• Directions: Show me every line in the listing that has the word "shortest".

• Data listing:

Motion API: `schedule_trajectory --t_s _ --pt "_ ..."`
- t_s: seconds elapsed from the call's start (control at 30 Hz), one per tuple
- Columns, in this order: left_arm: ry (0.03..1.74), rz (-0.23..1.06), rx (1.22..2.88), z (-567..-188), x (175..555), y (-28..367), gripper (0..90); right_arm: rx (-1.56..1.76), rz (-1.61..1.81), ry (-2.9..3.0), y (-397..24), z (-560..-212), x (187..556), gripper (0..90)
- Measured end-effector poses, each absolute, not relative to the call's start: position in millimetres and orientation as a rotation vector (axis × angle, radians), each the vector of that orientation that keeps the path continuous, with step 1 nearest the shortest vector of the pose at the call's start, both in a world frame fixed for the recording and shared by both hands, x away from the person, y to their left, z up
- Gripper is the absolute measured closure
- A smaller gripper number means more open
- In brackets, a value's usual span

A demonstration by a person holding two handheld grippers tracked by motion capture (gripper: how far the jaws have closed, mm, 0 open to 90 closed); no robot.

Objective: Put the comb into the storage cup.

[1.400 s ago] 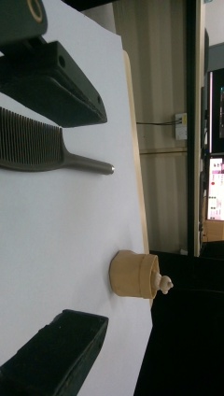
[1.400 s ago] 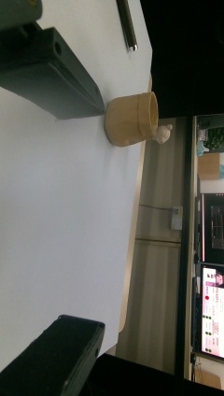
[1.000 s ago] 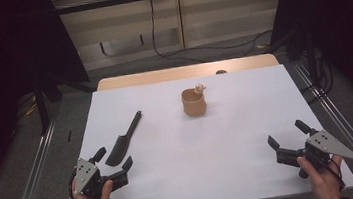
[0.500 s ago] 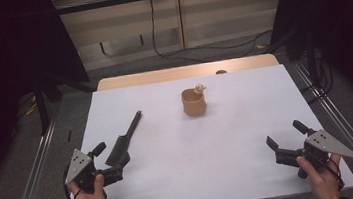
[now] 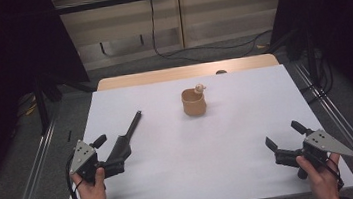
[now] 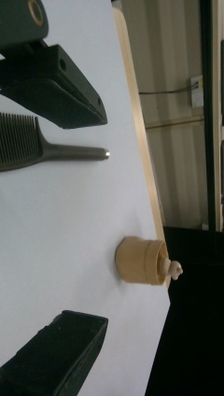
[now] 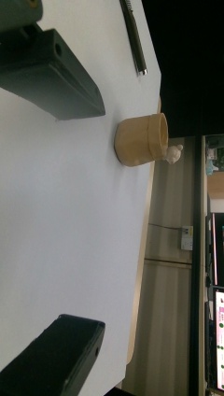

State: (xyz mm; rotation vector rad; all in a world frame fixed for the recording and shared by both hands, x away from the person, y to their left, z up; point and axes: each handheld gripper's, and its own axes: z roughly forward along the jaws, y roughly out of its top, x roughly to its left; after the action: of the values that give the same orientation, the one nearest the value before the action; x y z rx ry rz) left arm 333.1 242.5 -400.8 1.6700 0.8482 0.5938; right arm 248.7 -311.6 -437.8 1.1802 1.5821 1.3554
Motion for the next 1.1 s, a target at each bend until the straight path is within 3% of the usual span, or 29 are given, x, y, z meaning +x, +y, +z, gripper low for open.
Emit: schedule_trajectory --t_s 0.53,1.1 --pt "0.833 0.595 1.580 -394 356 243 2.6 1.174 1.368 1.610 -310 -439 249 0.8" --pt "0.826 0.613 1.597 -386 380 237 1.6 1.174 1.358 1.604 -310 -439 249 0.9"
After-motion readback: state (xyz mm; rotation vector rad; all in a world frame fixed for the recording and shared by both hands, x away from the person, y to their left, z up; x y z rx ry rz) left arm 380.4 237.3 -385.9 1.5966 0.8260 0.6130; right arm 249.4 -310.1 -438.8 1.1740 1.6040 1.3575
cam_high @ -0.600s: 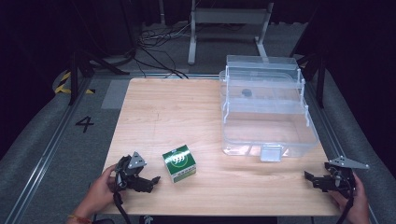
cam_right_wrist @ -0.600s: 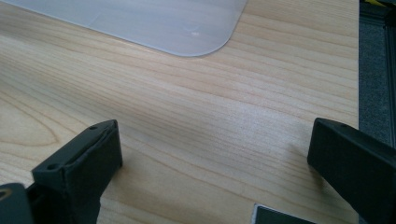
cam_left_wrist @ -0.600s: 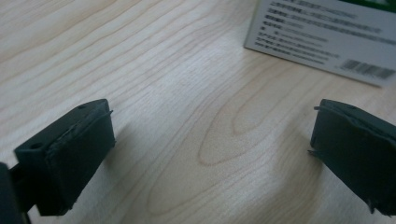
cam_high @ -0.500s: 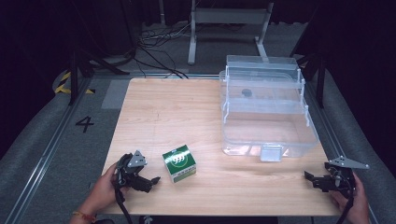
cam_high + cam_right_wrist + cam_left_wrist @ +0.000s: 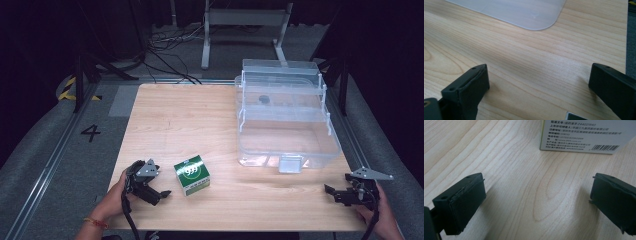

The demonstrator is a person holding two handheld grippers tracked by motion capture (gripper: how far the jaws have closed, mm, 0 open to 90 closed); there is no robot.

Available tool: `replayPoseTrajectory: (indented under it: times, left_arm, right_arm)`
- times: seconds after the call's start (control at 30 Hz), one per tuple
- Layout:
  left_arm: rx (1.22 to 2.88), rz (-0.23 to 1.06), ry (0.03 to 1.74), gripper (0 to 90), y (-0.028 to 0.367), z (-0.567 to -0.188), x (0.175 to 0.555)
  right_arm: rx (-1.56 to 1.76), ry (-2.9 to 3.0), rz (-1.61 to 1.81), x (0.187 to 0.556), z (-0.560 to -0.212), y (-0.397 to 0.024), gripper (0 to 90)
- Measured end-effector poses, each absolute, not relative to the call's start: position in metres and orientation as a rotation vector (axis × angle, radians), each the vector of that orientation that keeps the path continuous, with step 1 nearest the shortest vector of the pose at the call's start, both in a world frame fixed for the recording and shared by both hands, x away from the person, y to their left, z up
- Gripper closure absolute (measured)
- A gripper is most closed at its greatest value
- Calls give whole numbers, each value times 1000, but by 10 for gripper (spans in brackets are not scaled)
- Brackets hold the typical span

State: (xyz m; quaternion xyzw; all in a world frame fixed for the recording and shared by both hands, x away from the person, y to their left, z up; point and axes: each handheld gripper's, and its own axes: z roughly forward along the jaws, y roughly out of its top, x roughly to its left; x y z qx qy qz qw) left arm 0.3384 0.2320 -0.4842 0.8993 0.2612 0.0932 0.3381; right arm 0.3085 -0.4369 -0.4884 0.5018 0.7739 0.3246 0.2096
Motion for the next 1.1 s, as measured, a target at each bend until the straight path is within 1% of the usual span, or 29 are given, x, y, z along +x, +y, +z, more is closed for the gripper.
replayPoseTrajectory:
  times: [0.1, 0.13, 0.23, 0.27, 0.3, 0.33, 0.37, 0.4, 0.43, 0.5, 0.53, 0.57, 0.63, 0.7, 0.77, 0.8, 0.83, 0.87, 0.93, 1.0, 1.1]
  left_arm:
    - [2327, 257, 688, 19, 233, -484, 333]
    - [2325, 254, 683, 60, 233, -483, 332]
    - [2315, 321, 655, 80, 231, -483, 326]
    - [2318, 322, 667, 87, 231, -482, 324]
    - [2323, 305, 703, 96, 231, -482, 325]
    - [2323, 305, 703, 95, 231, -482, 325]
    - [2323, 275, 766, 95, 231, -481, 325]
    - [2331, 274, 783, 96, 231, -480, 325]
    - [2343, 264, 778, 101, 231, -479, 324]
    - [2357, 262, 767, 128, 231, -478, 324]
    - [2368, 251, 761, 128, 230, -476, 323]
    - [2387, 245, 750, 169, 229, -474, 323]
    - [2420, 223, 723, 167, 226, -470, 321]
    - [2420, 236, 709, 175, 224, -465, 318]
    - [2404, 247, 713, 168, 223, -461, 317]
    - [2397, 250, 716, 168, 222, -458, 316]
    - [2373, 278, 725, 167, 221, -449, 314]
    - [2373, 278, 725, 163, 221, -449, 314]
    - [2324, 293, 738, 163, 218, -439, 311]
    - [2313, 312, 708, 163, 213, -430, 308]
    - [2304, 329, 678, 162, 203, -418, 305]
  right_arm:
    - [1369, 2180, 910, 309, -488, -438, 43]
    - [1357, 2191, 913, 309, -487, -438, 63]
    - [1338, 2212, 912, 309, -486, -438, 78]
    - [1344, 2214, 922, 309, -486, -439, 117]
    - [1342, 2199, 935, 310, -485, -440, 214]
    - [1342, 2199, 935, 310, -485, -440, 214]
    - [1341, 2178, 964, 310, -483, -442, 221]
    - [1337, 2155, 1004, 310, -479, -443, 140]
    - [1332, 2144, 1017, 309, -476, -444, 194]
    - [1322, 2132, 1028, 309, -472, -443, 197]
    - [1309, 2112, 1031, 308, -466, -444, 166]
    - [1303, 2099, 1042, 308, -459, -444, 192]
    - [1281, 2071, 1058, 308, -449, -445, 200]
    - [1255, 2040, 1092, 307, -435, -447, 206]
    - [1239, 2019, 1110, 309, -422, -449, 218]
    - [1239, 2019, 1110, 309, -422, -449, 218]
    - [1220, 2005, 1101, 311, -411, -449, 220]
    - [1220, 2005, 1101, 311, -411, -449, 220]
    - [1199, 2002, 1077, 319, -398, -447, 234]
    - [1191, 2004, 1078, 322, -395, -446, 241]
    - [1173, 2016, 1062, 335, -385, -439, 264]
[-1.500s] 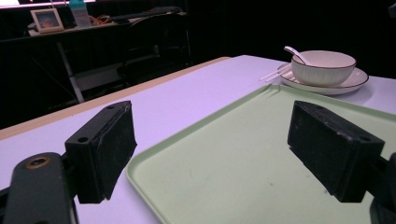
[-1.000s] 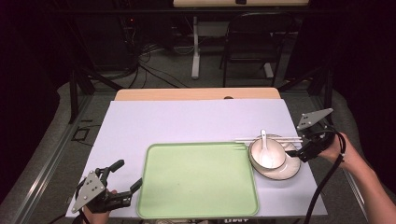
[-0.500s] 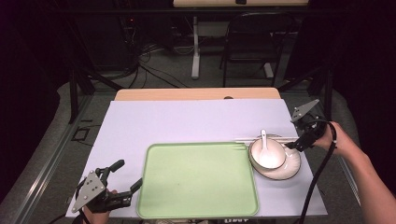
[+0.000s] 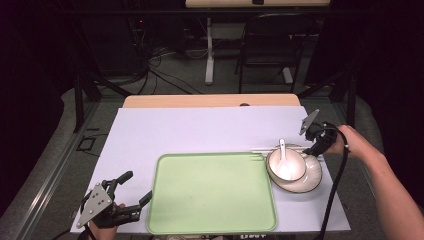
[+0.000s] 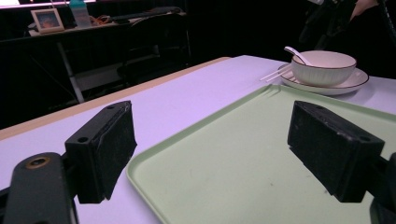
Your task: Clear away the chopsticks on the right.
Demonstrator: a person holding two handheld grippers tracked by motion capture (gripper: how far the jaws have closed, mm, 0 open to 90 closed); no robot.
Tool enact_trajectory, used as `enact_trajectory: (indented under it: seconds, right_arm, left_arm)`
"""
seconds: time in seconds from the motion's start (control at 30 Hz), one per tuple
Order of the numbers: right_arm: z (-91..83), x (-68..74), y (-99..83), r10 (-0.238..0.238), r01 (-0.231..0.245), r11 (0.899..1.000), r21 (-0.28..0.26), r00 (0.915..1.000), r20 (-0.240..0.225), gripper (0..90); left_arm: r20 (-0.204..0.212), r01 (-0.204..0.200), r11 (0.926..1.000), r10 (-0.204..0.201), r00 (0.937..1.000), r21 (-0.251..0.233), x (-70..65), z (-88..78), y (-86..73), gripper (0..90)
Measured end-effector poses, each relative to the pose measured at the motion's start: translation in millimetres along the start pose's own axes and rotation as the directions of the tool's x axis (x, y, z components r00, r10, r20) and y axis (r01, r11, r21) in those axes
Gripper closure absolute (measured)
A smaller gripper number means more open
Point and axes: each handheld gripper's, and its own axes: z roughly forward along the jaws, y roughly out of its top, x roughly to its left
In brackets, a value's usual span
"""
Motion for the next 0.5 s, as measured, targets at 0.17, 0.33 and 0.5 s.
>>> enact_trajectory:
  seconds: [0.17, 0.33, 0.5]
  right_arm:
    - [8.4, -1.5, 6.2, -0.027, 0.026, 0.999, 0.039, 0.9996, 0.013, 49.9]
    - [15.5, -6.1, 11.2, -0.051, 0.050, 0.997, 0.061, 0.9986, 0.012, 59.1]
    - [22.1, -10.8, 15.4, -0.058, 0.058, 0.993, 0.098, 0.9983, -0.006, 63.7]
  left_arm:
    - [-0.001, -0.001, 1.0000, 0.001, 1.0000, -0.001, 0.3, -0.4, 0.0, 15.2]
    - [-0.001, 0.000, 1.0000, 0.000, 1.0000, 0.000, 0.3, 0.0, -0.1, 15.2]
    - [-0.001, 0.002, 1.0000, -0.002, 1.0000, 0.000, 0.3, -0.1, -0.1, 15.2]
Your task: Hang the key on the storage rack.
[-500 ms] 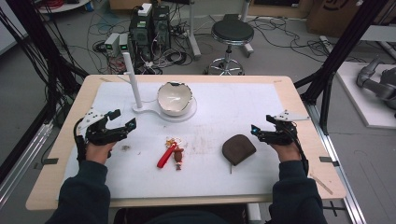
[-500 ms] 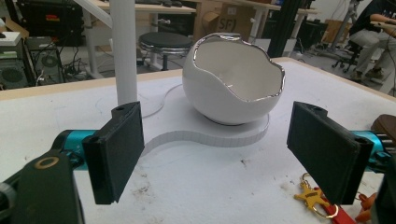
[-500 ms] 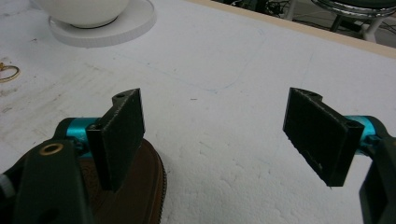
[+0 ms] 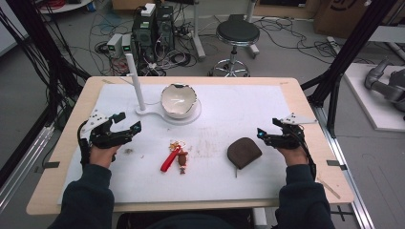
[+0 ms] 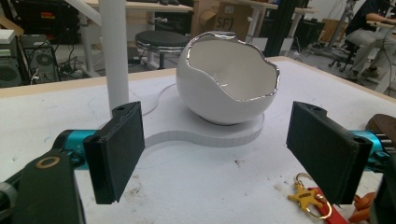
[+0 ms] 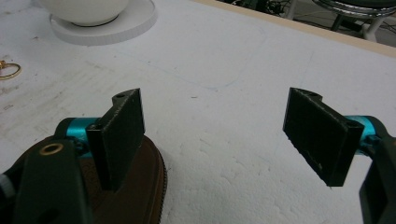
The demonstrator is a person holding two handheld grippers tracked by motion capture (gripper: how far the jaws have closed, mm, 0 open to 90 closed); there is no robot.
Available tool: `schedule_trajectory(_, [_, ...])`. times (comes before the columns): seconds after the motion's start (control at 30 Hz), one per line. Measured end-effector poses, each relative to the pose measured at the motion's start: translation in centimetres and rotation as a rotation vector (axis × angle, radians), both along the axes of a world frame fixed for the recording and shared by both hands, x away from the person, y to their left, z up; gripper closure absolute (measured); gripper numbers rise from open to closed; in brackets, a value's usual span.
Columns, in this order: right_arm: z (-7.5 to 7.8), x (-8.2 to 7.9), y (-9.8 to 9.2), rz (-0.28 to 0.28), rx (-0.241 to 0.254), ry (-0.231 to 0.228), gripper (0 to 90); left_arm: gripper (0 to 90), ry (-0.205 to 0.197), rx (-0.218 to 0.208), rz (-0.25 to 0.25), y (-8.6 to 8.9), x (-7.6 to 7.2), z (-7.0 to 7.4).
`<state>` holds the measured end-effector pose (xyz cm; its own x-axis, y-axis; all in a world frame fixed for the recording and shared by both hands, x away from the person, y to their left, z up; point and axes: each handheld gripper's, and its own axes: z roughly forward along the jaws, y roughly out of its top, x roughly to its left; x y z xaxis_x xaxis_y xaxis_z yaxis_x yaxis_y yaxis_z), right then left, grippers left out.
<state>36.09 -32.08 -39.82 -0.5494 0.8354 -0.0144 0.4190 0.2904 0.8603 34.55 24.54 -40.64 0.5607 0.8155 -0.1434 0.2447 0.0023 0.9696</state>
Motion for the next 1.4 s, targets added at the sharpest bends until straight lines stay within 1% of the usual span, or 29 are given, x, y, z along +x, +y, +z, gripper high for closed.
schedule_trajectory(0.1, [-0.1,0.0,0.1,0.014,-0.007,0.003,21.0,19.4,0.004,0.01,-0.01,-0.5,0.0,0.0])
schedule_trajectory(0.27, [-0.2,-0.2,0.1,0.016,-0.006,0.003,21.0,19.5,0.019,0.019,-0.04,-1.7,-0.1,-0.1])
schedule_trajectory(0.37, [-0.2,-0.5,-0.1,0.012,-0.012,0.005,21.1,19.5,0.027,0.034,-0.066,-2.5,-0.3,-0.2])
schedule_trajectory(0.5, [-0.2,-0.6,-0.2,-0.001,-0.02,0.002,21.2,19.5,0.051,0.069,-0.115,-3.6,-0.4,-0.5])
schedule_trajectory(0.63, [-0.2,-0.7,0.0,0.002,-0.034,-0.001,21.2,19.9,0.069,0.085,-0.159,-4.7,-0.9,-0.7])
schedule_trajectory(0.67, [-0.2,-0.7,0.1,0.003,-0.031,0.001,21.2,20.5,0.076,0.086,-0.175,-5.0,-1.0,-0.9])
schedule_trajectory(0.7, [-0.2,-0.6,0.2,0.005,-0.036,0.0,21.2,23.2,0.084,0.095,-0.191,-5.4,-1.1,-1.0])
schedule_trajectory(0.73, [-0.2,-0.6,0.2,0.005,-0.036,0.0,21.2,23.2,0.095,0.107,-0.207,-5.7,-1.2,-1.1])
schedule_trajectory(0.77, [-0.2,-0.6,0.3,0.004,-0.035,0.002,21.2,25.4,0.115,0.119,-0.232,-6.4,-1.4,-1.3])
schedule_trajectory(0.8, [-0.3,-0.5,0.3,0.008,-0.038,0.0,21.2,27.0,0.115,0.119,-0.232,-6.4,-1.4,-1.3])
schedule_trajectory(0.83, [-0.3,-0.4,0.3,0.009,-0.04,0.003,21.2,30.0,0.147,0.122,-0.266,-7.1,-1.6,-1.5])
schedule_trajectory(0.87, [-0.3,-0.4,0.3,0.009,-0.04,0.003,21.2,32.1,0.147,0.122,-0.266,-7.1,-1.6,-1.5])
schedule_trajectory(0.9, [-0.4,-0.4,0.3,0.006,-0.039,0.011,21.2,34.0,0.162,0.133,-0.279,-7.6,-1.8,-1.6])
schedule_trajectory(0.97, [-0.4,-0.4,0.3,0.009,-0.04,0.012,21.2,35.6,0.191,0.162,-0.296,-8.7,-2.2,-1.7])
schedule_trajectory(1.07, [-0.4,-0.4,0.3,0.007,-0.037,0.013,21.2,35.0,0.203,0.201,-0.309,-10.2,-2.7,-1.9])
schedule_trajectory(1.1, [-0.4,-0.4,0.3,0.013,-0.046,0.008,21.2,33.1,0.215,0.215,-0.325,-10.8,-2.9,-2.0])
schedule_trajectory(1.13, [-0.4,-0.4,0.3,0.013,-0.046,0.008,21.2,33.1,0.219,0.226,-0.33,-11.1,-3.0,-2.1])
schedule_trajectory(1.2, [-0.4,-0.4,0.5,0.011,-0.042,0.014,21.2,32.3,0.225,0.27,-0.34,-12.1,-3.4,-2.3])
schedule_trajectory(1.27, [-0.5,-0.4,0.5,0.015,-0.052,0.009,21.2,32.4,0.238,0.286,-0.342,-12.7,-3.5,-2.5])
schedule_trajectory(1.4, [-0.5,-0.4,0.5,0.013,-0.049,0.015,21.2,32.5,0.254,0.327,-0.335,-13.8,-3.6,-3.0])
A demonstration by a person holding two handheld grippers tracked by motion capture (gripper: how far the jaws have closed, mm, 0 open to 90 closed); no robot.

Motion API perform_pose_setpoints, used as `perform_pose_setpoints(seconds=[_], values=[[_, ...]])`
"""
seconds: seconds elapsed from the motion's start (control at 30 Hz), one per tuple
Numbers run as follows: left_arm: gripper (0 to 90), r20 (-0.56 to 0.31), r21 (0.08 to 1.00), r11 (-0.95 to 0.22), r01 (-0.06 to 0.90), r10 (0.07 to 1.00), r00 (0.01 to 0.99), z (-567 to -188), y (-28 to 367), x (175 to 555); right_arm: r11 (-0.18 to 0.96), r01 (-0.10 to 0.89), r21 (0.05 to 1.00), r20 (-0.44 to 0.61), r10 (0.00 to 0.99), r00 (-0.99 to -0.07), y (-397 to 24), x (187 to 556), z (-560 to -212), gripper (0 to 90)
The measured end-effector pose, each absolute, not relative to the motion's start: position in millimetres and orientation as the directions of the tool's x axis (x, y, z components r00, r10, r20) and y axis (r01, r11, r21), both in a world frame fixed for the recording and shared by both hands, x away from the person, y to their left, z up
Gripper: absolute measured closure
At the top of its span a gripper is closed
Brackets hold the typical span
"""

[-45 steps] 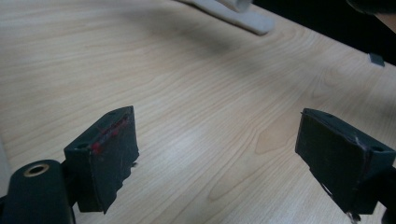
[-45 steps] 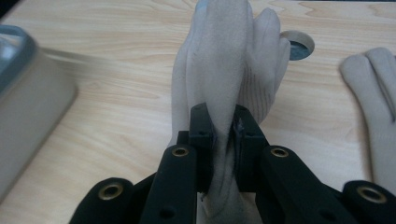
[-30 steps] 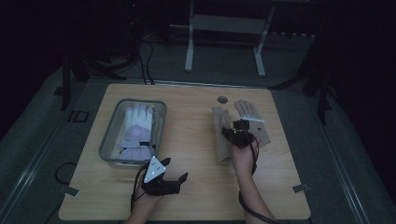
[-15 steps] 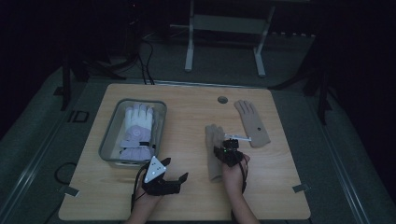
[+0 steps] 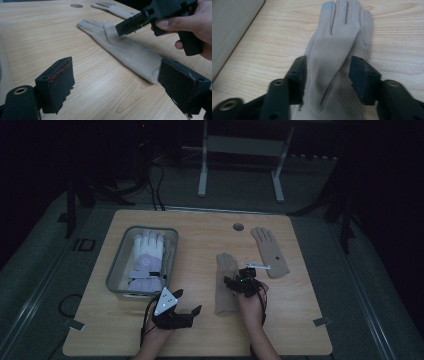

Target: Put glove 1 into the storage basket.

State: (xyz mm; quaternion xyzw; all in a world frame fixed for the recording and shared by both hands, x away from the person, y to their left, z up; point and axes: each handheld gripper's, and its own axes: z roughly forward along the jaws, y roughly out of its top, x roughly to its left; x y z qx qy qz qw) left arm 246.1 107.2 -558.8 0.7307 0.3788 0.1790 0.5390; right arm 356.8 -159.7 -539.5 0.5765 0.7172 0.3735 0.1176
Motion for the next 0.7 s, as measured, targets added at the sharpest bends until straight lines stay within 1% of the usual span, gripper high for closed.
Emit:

• Answer for this exercise:
- Measured end-effector poses, each absolute, not relative to the call's start: position in millimetres and orientation as a rotation vector (axis × angle, radians), each the vector of that orientation that keeps the path continuous, with step 1 nearest the shortest vector of the pose at the call's start, both in a world frame fixed for the recording and shared by both hands, x away from the person, y to their left, z up
- Measured end-effector poses, each absolute, not relative to the call's start: position in metres and orientation as a rotation vector (axis × angle, radians), each the vector of that orientation that keeps the path continuous, with step 1 nearest the shortest vector of the pose at the call's start, both in a world frame fixed for the recording and shared by both hands, x away from the person, y to their left, z up

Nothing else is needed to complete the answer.